The 2018 election of President Ivan Duque and his attempts to roll back the agreements made in the peace deal were disappointing, but anticipated.

Consequently, the far-right president has been able to delay progress and prolong violence, but that’s about it. Once Colombia’s mafia puppet is out of office, the peace process can continue as planned.

The mass killing of social leaders and the recent upsurge in massacres are obviously heartbreaking and terrifying, but also made it evident how valuable peace is and how much it hurts when you lose it.
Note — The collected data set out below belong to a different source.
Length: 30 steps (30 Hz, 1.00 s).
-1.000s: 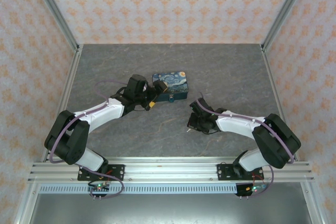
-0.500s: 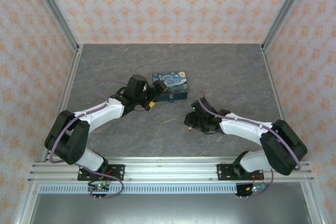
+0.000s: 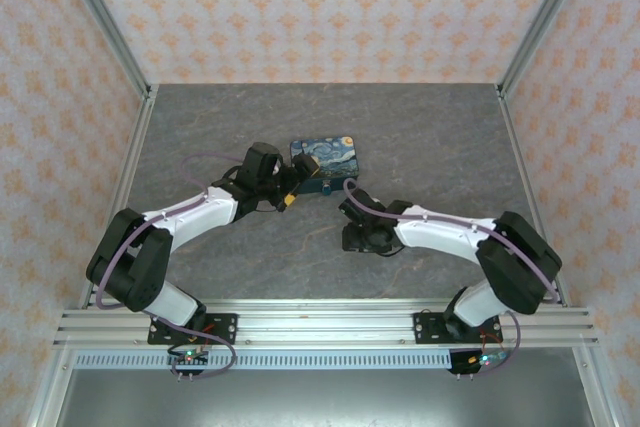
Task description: Unlock a padlock with a key
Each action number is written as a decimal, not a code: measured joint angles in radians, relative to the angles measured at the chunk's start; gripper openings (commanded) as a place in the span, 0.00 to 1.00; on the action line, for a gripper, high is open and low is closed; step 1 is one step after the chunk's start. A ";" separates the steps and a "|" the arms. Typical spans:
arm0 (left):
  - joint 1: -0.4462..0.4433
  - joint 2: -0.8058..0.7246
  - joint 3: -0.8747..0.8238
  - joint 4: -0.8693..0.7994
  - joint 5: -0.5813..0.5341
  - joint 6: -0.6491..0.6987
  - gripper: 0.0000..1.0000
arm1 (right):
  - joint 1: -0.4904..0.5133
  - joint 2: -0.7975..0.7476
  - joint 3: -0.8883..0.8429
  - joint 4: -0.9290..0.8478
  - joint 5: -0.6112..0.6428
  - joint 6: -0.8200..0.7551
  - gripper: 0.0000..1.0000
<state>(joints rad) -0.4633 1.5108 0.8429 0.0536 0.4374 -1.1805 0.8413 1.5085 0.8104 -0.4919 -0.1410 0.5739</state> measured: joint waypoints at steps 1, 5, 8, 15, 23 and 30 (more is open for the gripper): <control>0.000 0.000 0.000 0.000 0.000 0.000 1.00 | 0.004 0.018 0.013 -0.014 0.007 -0.008 0.57; 0.000 0.000 0.000 0.000 0.000 0.000 1.00 | 0.014 0.057 0.037 -0.043 0.020 -0.030 0.56; 0.000 0.000 0.000 0.000 0.000 0.000 1.00 | 0.016 0.072 0.041 -0.056 0.023 -0.041 0.54; 0.000 0.017 0.000 0.004 0.000 0.000 1.00 | 0.017 0.092 0.054 -0.077 0.034 -0.064 0.49; 0.000 0.024 0.000 0.007 0.000 0.000 1.00 | 0.029 0.105 0.071 -0.100 0.048 -0.085 0.38; 0.000 0.024 0.000 0.007 0.000 0.000 1.00 | 0.033 0.104 0.067 -0.095 0.044 -0.089 0.20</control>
<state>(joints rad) -0.4633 1.5345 0.8429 0.0605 0.4377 -1.1805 0.8745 1.6127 0.8772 -0.5865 -0.0971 0.4850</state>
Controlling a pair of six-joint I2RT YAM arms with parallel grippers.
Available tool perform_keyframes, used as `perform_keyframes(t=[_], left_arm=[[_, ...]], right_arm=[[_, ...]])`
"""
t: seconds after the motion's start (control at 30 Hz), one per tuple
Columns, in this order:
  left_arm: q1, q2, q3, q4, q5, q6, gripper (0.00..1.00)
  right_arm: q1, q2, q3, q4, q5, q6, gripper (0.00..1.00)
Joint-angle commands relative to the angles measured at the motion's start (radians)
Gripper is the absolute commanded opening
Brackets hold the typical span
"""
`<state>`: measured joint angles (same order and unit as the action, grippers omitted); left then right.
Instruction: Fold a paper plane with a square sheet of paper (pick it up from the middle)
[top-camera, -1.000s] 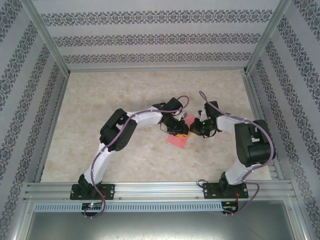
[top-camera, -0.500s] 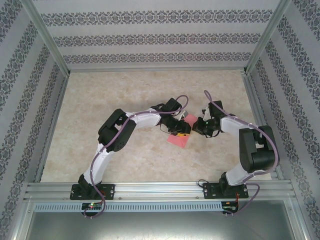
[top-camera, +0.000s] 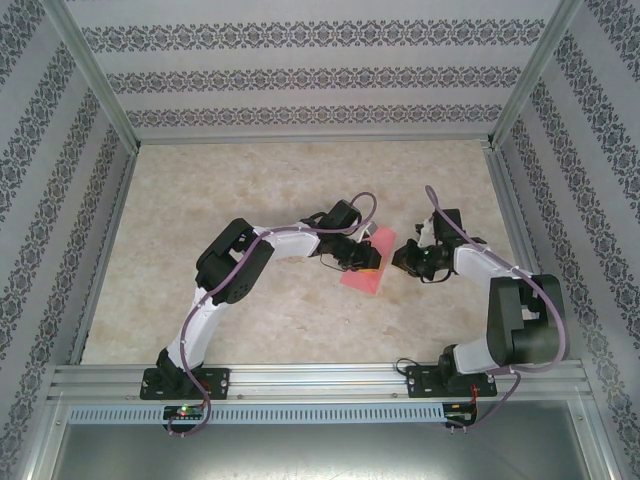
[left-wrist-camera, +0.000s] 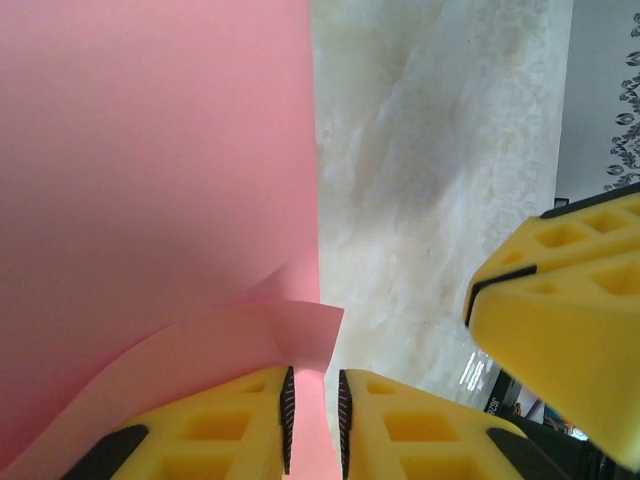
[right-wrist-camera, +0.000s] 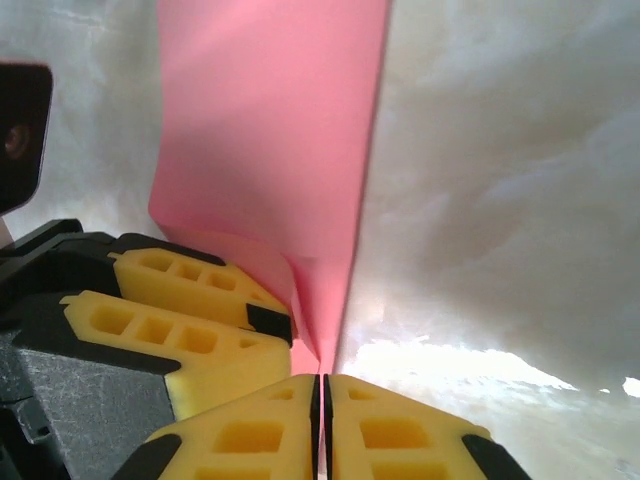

I don’t believe many suddenly believe that you can fight fire with fire, quite the opposite.

We’re just staying quiet because we don’t want to get shot by the police or get infected by the coronavirus.

There’s going to be a reckoning, of course, but a democratic and peaceful one.

Duque’s political party can expect another devastating defeat in 2022 and the justice system will take care of whatever crimes there may have been committed.

In the US, I believe US Congress and possibly the US justice system will hold the idiots of the DEA and former US Attorney Geoffrey Bergman responsible for their act of war against an allied nation, but that’s the Americans’ business, not mine.

My business is promoting peace and democracy in Colombia. I’d like to grow old here and do so in peace. I don’t aspire ever to vote.

I want to my adopted niece and I to chuckle about how she became a biologist because when she was eight we made a deal that if she got these annoying evangelicals to end their noise I would pay her uni.